I am watching “The Celebrity Apprentice” on my computer and I am enjoying every minute of it.  Last night my husband Dan and I watched “Survivor” a show we haven’t watched in years and loved it. I slipped a chocolate covered cherry into my mouth and let the super-sweetness saturate my mouth and I audibly sighed with pleasure.  I tasted the icing of the lemon cake that we received as a gift and had to stop myself from eating more than a taste. It wasn’t easy. I also ate a few spoonfuls of chocolate cake that wasn’t even particularly good, but it’s chocolate and mood elevating and even mediocre chocolate is better than none. Sometimes.

In these hard times these small pleasures help me stay afloat.   It’s not that I have any interest in alcohol, drugs or smoking cigarettes, I prefer television shows, music of the moment and food.  I am not ashamed to say that I watch “American Idol” when I can and that I tape “Grey’s Anatomy” or “Private Practice.”  These are the escapes I need while bed-ridden with bruised ribs and my auto-immune disease and while my husband is unemployed and at his computer mostly all the time and when our two teenagers are way too busy for us.

I am not a shopping addict or any kind of addict that would be construed as harmful to other people in any way. I share one beloved television show with my daughter, Glee.  After I watched the Glee episode, Madonna theme, I have been playing Madonna’s songs for the past three days. Over and over again. It’s like if I have something I love I will love it obsessively for a period of time and only when I am truly sick of it do I move on to something else. I’m still with Glee and I’m still singing Madonna songs; and most important of all, I’m still watching Glee with my daughter. I love sharing something that my daughter loves. I admit, I was unimpressed with Glee for awhile and I was totally wrong, and yes, she was totally right.

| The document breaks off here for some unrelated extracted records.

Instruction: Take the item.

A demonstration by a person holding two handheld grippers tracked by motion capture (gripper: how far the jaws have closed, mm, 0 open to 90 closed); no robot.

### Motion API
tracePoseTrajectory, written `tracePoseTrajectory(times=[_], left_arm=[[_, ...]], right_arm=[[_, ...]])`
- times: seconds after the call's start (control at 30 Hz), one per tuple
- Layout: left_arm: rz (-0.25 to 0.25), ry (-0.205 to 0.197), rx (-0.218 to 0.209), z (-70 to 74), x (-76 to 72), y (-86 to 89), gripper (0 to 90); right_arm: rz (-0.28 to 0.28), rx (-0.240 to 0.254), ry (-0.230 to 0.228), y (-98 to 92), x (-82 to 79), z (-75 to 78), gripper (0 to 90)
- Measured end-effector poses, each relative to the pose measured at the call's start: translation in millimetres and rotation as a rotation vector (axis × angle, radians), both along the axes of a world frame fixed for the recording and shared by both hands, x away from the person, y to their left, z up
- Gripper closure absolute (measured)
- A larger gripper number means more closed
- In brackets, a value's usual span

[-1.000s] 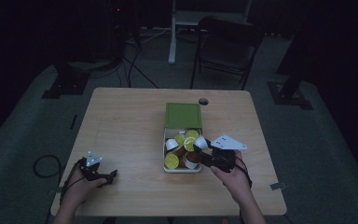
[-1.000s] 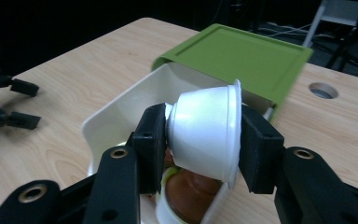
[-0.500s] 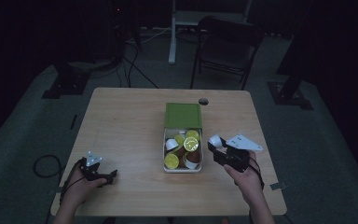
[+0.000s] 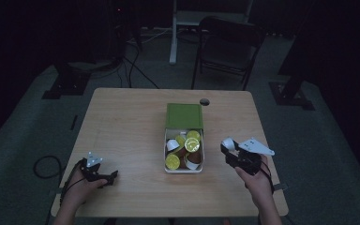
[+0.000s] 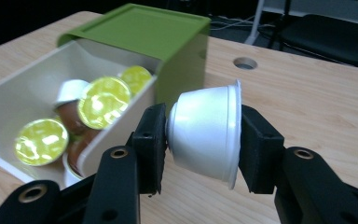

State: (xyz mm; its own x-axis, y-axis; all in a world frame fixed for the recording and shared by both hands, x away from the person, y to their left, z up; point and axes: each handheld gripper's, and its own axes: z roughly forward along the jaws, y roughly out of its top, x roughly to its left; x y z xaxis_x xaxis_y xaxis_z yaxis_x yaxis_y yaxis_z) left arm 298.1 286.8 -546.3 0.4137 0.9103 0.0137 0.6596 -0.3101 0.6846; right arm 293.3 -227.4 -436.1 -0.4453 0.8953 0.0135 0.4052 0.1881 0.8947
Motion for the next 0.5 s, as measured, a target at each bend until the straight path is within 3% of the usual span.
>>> tracePoseTrajectory(times=[0.2,0.5], left_arm=[[0.001,-0.001,-0.001,-0.1,0.0,-0.1,1.4],[0.001,-0.001,-0.001,-0.1,0.0,-0.1,1.4]], right_arm=[[-0.050,-0.034,0.028,-14.4,1.3,-13.5,56.3],[-0.108,-0.045,0.069,-32.6,4.5,-34.5,56.3]])
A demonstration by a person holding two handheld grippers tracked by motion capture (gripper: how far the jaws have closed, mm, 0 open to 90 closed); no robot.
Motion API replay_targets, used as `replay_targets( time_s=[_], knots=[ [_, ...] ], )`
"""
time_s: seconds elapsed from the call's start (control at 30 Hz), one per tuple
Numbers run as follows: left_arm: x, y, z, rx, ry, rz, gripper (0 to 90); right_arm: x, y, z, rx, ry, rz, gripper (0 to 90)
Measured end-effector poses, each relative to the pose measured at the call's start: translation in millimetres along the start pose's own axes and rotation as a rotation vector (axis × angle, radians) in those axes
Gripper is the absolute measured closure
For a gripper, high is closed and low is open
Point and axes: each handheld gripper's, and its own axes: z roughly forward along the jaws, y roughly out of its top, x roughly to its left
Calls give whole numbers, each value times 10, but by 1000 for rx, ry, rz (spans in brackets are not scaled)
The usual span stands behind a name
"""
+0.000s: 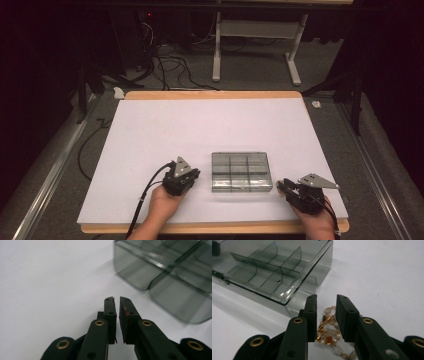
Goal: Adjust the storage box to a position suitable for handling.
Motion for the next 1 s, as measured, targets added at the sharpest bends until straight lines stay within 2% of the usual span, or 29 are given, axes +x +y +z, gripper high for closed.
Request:
replay_targets(
  time_s=[0.07,0.13,0.2,0.3,0.4,0.63,0.8,1.0],
  knots=[
    [60,-78,-72,-16,6,-11,819,38,-5,-25,1,5,-15,759],
    [96,-167,-126,-44,-10,-30,790,75,-9,-44,3,13,-32,788],
    [94,-189,-173,-94,-10,-25,761,109,-15,-61,10,21,-40,825],
    [79,-209,-195,-121,-7,-13,676,141,-25,-86,17,28,-42,884],
    [78,-203,-185,-108,-11,-9,632,178,-31,-107,14,40,-52,900],
    [98,-198,-170,-97,-28,-26,576,232,-33,-52,37,45,-75,900],
    [97,-197,-169,-94,-28,-23,566,261,-14,-29,30,45,-94,900],
    [83,-192,-159,-83,-27,-12,566,255,-11,-27,23,49,-92,900]
  ],
)
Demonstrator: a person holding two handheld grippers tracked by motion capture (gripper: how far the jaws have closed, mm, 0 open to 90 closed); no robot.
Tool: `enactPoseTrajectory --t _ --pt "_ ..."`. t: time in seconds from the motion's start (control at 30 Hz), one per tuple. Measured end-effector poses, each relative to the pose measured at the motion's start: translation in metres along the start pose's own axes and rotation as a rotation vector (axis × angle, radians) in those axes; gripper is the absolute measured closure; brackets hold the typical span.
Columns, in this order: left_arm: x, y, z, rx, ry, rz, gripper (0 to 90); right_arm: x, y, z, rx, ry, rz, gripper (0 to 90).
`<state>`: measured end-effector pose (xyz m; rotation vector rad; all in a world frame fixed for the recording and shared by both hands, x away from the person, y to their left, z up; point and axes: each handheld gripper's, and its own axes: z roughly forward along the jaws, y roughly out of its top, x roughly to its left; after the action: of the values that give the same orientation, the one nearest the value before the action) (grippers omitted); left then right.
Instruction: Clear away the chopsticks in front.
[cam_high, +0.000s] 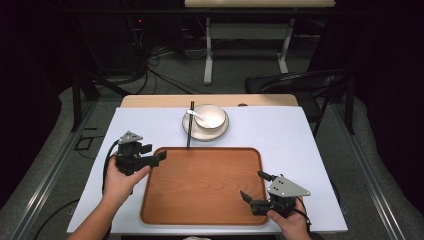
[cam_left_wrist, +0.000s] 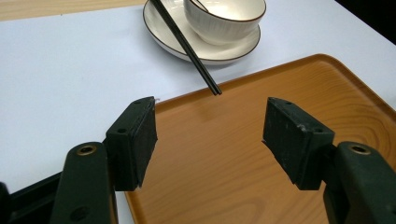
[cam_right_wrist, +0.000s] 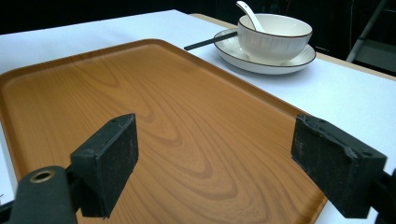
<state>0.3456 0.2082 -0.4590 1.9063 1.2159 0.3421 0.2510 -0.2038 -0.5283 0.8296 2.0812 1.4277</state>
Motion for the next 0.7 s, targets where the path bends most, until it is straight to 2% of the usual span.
enactPoseTrajectory --t 0.13,0.2,0.5,0.57,0.7 --pt "0.002 0.009 0.005 0.014 0.010 -0.002 35.0 0.000 0.000 0.000 0.002 -0.001 -0.002 14.8" --pt "0.004 0.017 0.009 0.014 0.011 -0.025 35.0 0.000 0.000 0.000 0.004 0.000 -0.004 14.8" --pt "0.012 0.035 0.025 0.033 0.024 -0.076 35.1 0.000 0.000 0.000 0.010 0.001 -0.007 14.8" --pt "0.013 0.039 0.029 0.038 0.040 -0.091 35.6 0.000 -0.001 0.001 0.013 0.002 -0.008 14.8" --pt "0.014 0.046 0.039 0.065 0.057 -0.091 39.8 -0.001 -0.001 0.001 0.019 0.002 -0.010 14.8"
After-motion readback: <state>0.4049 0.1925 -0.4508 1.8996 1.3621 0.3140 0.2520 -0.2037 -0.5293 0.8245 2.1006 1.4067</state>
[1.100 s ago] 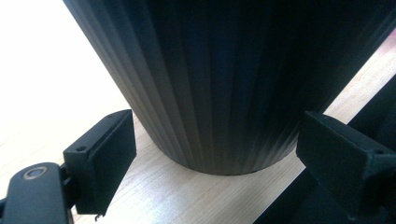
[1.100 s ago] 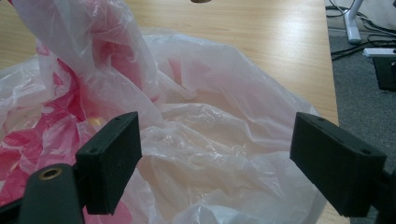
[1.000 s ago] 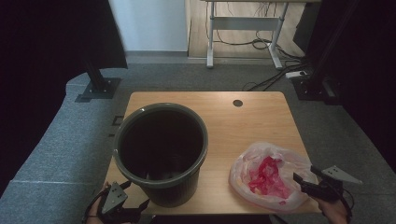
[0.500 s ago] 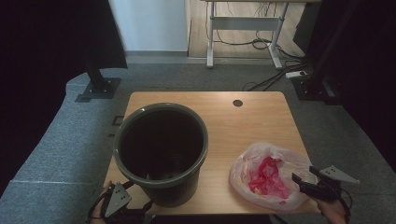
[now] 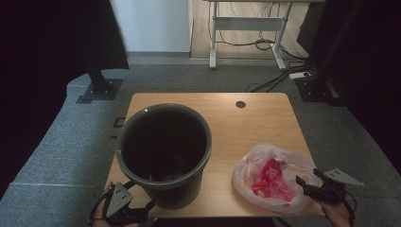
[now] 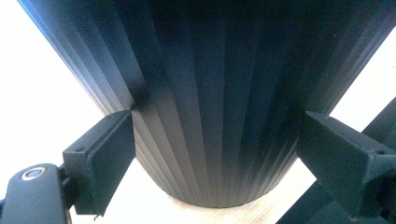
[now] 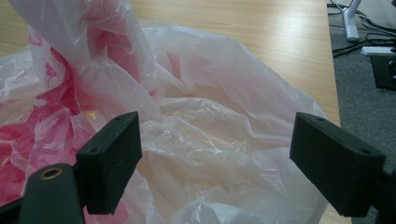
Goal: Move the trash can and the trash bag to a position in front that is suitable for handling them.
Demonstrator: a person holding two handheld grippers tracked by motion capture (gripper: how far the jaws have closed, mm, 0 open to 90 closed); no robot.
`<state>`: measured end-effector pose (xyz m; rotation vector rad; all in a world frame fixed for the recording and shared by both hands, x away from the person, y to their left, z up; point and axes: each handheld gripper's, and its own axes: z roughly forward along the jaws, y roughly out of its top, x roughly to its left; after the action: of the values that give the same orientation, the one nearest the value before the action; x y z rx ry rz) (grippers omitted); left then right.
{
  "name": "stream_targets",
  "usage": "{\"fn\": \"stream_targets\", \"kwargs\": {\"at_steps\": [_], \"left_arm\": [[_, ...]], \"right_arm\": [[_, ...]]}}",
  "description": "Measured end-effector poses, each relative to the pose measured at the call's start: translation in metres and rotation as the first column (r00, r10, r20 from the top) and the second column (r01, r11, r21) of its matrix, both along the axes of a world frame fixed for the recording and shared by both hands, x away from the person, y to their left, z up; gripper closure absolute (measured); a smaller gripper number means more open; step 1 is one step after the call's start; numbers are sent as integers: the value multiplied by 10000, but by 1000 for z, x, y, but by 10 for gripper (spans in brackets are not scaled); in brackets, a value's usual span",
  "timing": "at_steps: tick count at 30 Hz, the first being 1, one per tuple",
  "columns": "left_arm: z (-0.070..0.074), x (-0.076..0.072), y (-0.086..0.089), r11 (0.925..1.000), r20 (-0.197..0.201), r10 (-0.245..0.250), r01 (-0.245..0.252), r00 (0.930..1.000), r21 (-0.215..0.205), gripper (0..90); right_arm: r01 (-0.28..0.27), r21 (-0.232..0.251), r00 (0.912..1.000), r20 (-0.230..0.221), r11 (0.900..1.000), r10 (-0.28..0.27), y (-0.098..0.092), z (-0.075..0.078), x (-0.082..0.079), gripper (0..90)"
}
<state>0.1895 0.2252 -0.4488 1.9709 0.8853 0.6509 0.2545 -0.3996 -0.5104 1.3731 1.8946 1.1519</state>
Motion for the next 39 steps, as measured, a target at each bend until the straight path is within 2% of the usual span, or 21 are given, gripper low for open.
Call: {"fn": "stream_targets", "kwargs": {"at_steps": [9, 24, 39], "left_arm": [[0, 8, -2, 9998, -23, -177, 177, 9998, -14, 113], [1, 21, -15, 9995, -53, -215, 216, 9998, 246, 113], [2, 35, -23, 9992, -155, -349, 352, 9993, 185, 114]], "right_arm": [[29, -18, 10000, -7, 10000, -29, -1, 0, 0, 163], [75, 72, 10000, 51, 9999, -75, -2, 1, -1, 164], [100, 67, 10000, 5, 9999, -100, -4, 0, 0, 165]]}}
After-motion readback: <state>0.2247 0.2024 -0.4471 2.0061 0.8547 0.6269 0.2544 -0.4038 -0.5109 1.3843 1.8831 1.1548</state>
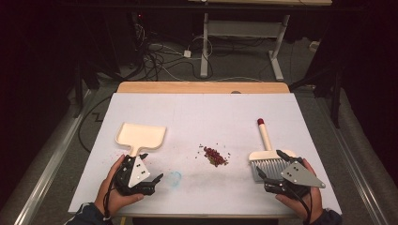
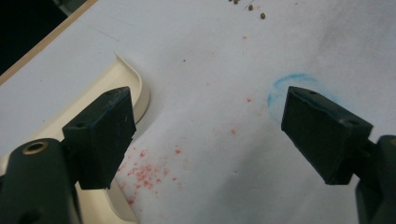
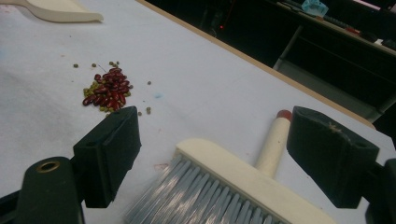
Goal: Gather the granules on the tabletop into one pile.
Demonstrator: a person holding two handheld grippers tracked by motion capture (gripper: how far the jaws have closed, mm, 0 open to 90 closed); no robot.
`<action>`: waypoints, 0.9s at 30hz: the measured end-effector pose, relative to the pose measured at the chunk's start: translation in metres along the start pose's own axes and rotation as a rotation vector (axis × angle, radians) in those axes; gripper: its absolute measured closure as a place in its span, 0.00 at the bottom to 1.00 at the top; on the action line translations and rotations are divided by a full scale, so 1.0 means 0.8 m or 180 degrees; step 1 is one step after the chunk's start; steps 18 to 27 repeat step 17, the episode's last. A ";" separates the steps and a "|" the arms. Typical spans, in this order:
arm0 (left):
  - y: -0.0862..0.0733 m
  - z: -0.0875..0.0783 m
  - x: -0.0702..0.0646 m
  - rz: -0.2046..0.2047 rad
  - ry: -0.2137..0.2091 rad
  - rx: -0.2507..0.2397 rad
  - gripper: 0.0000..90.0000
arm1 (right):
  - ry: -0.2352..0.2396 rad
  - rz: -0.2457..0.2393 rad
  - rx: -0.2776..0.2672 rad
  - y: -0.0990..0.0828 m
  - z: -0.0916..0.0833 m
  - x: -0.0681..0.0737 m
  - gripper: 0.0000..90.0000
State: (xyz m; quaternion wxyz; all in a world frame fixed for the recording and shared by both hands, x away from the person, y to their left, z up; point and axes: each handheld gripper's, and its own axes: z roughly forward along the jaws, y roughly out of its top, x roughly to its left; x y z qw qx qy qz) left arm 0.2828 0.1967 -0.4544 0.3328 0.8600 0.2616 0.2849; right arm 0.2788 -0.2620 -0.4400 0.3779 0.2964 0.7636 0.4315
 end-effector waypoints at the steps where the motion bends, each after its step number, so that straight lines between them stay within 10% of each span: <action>1: 0.000 0.000 0.000 -0.0006 0.0000 -0.0005 0.19 | -0.0001 -0.0004 0.0004 0.000 0.000 0.000 0.20; 27: 0.002 0.004 0.003 -0.0064 0.0047 -0.0008 0.19 | 0.0022 -0.0051 -0.0012 -0.001 0.002 0.000 0.20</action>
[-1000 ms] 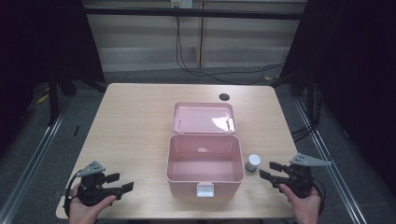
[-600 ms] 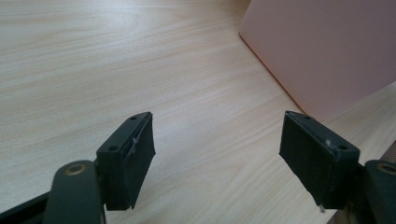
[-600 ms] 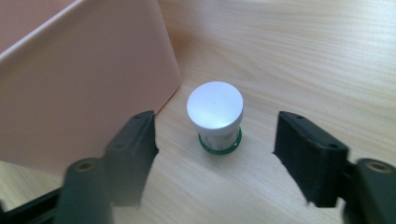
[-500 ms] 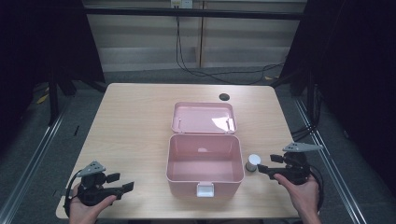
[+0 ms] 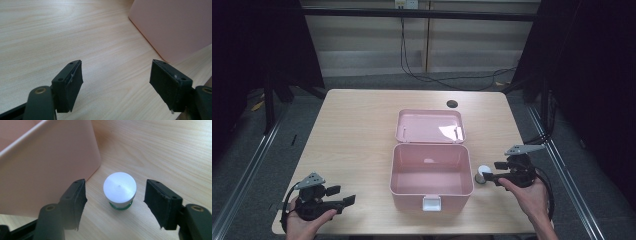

My daughter and I are obsessive about food too. If  we love something we will eat it ad nauseum until we are so tired of it that we will banish it for a very long time and replace it with something else. After awhile whatever we love becomes “been there, done that,” let’s move on to something new. Our latest food of choice are avocados, stuffed shells and baked ziti. For me, my new (newly chipped) juicer is my latest craze.  I am so into juicing and I have made carrot-apple juice, and carrot-apple-pineapple-brocolli juice. My daughter Jillian made a delightful blend of strawberry-mango juice that was delicious.   I am obsessed with juicing and if I wasn’t so lazy about cleaning it all the time, I would have different types of juice at least three times a day; but sometimes laziness wins, I have to admit.

Admitting that I am lazy these days is okay too. I don’t have the energy for very much due to both my bruised ribs and my auto-immune disease, Hashimoto’s Thyroiditis. I used to be very hard on myself for what I deemed “my weakness” but I’ve grown up and realized it’s just not my fault. That leap into acceptance has been long overdue. So, I will eat my favorite foods and listen to my songs of the week(s), will watch television happily with my family or by myself and learn to accept my limitations.  I will try to live without feeling sorry for myself and feeling bad about myself. Instead, I will heal, slowly, consciously and grateful for all the blessings that I do have in my life.